#### PROBLEM TO WORK ON
Reproduce only the top of the records, down to and including the line containing "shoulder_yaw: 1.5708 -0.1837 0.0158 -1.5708".

DATA EXTRACT: Begin

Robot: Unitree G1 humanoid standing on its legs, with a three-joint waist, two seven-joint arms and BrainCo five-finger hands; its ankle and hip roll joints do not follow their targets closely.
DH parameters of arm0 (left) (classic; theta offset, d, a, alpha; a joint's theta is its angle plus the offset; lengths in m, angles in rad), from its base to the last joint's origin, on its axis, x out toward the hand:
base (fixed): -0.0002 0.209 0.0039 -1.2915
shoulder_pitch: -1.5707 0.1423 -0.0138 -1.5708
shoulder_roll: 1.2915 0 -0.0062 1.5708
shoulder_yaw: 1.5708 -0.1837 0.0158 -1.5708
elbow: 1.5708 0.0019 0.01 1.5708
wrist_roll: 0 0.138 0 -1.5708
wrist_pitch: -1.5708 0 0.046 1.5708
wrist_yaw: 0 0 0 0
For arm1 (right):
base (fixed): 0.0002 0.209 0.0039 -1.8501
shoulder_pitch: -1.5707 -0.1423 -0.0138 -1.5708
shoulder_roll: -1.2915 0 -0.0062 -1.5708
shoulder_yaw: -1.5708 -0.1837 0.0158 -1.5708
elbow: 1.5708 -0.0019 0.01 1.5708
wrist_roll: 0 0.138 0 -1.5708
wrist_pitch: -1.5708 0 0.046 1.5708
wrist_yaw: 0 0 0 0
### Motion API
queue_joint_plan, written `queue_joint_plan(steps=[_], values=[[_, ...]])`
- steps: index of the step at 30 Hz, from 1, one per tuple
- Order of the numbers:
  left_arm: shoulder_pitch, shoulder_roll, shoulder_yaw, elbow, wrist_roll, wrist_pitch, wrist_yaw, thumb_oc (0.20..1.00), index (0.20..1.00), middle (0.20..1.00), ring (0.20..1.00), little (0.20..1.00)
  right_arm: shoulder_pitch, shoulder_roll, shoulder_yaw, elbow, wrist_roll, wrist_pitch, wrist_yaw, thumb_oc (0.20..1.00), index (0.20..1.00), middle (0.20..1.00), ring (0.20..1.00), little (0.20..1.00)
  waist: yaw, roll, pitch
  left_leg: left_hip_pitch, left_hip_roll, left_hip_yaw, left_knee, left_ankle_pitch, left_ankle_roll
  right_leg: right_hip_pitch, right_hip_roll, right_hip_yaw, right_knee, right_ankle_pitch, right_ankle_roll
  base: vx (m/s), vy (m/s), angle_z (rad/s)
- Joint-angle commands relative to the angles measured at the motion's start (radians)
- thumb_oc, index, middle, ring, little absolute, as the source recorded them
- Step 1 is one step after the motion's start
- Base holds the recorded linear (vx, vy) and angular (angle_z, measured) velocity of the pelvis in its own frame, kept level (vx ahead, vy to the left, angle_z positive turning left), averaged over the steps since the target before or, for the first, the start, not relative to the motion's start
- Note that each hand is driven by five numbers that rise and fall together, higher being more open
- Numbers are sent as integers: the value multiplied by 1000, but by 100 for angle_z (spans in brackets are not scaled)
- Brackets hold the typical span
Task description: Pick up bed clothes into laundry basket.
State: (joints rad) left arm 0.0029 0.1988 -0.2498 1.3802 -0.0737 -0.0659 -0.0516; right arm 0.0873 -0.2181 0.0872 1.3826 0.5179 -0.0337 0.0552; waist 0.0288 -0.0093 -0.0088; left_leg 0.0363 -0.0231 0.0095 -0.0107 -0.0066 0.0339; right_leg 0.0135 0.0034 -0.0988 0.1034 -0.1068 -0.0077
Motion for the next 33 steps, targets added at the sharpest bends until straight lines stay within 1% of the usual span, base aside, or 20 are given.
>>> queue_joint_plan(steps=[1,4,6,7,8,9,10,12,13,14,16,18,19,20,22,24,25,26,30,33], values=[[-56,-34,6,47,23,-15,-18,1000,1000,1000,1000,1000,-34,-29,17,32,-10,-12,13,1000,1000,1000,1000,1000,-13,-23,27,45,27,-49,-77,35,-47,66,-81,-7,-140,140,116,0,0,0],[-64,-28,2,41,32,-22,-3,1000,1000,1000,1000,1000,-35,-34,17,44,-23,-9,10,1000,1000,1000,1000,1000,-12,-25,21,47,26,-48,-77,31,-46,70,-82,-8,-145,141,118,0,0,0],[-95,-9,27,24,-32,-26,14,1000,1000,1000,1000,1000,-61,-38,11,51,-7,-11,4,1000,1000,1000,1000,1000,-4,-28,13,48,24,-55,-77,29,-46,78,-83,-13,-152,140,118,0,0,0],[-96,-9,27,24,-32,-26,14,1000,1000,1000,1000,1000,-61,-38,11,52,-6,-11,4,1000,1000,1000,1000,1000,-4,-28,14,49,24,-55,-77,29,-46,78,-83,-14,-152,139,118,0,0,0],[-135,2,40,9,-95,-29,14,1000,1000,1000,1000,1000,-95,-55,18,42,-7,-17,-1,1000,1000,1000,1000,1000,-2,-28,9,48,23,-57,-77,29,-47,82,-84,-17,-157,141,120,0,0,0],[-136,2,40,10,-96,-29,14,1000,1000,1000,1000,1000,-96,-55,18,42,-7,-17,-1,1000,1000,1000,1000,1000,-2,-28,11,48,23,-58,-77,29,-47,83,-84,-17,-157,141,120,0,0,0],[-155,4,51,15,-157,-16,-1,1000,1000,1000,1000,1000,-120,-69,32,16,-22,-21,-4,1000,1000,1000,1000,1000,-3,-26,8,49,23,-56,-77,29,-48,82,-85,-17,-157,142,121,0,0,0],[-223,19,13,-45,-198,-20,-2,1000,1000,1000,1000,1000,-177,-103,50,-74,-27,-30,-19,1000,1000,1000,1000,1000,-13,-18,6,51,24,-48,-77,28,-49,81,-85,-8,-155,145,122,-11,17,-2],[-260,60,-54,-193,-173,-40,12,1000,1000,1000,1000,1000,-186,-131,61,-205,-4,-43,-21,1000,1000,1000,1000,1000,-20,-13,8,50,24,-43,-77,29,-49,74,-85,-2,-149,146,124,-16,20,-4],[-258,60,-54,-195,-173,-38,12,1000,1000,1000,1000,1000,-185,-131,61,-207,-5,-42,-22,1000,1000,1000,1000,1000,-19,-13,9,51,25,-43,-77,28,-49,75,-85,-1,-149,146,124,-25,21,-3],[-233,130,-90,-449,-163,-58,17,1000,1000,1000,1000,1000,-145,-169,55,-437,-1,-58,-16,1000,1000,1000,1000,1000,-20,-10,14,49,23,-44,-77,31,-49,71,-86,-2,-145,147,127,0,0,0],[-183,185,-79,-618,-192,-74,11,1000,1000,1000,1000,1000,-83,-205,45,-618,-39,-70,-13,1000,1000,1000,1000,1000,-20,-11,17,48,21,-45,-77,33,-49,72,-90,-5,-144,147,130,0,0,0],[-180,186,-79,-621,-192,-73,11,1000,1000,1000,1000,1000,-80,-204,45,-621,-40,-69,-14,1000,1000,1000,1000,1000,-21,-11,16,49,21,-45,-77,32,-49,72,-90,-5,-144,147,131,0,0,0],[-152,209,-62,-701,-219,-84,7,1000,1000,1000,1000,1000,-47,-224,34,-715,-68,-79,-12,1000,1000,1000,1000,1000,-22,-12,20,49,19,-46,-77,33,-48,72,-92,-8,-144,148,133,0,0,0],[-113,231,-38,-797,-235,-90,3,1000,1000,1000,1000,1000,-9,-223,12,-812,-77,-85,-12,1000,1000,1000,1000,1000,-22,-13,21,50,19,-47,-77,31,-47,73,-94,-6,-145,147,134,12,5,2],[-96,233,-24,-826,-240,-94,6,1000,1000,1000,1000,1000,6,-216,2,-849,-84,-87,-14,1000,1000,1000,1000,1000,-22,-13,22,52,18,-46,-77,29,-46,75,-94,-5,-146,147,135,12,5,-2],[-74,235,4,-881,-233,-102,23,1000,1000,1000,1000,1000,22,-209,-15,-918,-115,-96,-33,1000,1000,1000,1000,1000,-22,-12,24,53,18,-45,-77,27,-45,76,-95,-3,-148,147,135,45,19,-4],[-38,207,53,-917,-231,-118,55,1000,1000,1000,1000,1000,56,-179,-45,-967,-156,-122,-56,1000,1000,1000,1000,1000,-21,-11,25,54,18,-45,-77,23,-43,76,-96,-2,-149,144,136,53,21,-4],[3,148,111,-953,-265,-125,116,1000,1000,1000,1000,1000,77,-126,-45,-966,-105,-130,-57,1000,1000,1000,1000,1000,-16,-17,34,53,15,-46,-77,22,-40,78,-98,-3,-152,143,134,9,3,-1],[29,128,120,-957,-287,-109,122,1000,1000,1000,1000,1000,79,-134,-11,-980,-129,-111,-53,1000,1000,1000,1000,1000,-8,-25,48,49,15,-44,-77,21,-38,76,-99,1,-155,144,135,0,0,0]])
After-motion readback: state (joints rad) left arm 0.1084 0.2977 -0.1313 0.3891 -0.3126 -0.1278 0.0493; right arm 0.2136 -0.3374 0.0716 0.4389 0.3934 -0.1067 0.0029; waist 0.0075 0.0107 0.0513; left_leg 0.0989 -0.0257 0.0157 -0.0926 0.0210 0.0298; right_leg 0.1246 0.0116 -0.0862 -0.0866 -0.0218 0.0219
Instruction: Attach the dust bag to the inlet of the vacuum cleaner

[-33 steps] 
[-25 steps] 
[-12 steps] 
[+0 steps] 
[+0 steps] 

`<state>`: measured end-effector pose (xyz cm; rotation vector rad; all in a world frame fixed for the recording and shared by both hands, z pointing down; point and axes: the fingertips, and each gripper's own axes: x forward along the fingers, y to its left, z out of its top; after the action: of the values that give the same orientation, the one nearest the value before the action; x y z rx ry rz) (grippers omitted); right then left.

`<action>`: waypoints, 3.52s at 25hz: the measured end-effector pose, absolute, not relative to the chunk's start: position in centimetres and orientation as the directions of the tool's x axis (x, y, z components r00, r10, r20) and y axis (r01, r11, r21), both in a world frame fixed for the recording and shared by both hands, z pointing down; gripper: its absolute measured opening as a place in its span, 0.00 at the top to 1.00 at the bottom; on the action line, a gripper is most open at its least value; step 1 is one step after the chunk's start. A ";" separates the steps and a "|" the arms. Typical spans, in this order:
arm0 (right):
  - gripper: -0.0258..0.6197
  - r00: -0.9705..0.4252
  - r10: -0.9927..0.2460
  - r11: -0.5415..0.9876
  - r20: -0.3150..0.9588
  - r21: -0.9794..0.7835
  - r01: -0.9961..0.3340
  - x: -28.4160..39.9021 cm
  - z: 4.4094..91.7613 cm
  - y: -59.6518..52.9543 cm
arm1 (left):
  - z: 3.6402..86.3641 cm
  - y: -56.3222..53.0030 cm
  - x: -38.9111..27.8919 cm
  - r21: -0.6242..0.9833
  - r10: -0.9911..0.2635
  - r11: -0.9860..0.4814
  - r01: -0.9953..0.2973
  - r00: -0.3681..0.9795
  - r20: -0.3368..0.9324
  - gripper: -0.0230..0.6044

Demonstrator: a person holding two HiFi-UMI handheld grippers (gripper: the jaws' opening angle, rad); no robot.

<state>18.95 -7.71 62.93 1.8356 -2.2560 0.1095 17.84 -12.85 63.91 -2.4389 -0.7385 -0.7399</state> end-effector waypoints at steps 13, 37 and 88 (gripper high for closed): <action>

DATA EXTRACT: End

#### RESPONSE TO THIS TASK
Robot: Unitree G1 humanoid standing on its legs, with a three-joint waist, two seven-joint arms and BrainCo five-finger hands; its ankle and hip roll joints do not follow their targets closely.
DH parameters of arm0 (left) (classic; theta offset, d, a, alpha; a joint's theta is its angle plus the offset; lengths in m, angles in rad), from its base to the last joint's origin, on its axis, x out toward the hand:
base (fixed): -0.0002 0.209 0.0039 -1.2915
shoulder_pitch: -1.5707 0.1423 -0.0138 -1.5708
shoulder_roll: 1.2915 0 -0.0062 1.5708
shoulder_yaw: 1.5708 -0.1837 0.0158 -1.5708

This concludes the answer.